At lunch Constanze had remarked that he was fidgeting. That was what he did when he was nervous. He had not been alone with Anna since that time when she was ill.
He tried to play but it was shit, his hands were shaking all over. She was late. Perhaps she would not come. Perhaps that would be better.
Then there she was, cheerful and smiling, with her bright, dark eyes, and it seemed that both of them were nervous, remembering the last time they had been together alone. So long ago that was now. He had tired himself out, finishing his opera. It consumed his thoughts. He wanted little to eat and little sleep—only to finish it, to see it whole and perfect as he had it in his head. He forgot to wash, forgot household matters and social engagements and his appearance. Nothing like that could hold in his mind. Only Figaro—only Susanna.
His wife was out for the afternoon with Karl, visiting her mother. They went every Wednesday. Mozart disliked his mother-in-law. She was always wanting money and smacking her lips. She was superstitious.

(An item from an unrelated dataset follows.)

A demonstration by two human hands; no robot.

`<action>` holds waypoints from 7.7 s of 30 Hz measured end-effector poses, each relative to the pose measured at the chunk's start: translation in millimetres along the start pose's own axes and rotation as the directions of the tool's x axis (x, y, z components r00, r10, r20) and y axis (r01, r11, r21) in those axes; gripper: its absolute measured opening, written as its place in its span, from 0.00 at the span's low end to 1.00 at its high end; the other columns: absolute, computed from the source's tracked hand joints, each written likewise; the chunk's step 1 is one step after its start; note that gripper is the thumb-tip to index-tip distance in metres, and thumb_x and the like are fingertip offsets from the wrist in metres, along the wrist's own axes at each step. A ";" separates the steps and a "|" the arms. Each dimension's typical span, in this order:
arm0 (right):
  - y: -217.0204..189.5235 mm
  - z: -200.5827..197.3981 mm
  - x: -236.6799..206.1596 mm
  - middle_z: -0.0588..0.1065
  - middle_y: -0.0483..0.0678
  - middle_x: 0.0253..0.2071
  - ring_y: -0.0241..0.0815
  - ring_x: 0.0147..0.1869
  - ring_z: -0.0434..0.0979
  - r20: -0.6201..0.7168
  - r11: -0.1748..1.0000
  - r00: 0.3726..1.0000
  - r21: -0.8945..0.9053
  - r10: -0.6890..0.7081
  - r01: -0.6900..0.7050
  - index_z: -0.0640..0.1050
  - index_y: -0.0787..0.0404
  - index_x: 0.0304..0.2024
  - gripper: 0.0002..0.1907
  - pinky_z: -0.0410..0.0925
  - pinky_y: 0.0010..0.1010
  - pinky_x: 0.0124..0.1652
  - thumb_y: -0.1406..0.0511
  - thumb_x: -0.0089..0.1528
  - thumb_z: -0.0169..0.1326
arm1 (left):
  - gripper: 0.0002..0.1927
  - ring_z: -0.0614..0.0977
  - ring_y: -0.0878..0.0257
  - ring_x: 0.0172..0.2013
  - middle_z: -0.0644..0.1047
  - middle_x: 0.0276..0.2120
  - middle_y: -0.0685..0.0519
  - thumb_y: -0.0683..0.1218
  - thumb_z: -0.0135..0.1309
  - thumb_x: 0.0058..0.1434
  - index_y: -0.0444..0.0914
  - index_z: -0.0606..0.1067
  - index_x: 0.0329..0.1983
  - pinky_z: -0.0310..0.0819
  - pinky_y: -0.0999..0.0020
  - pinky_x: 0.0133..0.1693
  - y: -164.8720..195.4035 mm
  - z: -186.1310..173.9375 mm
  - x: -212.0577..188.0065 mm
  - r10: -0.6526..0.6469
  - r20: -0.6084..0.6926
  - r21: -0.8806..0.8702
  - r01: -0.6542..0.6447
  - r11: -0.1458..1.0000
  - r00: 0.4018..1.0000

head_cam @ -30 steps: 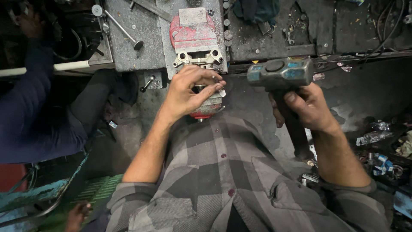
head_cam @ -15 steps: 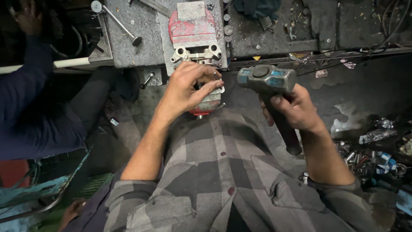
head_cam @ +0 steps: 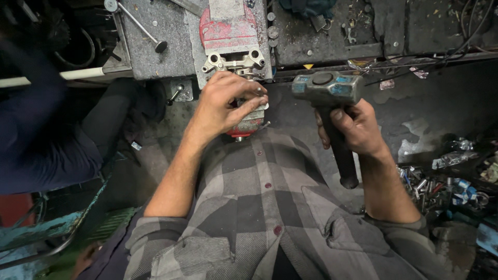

But she was good to Karl and devoted to her daughter.
It was now late March. Soon it would be full spring. Since last he’d seen Anna, Mozart had come to believe that Aloysia must have been right about Anna and Benucci. After all, their characters in his opera possessed an ideal love. And it was better that way. Benucci was tall and free. Mozart was small, and bound to Constanze. He had no time for infatuation. It would be much better if Anna loved Benucci. He would encourage it. He desired nothing but her happiness and she could not find happiness with him.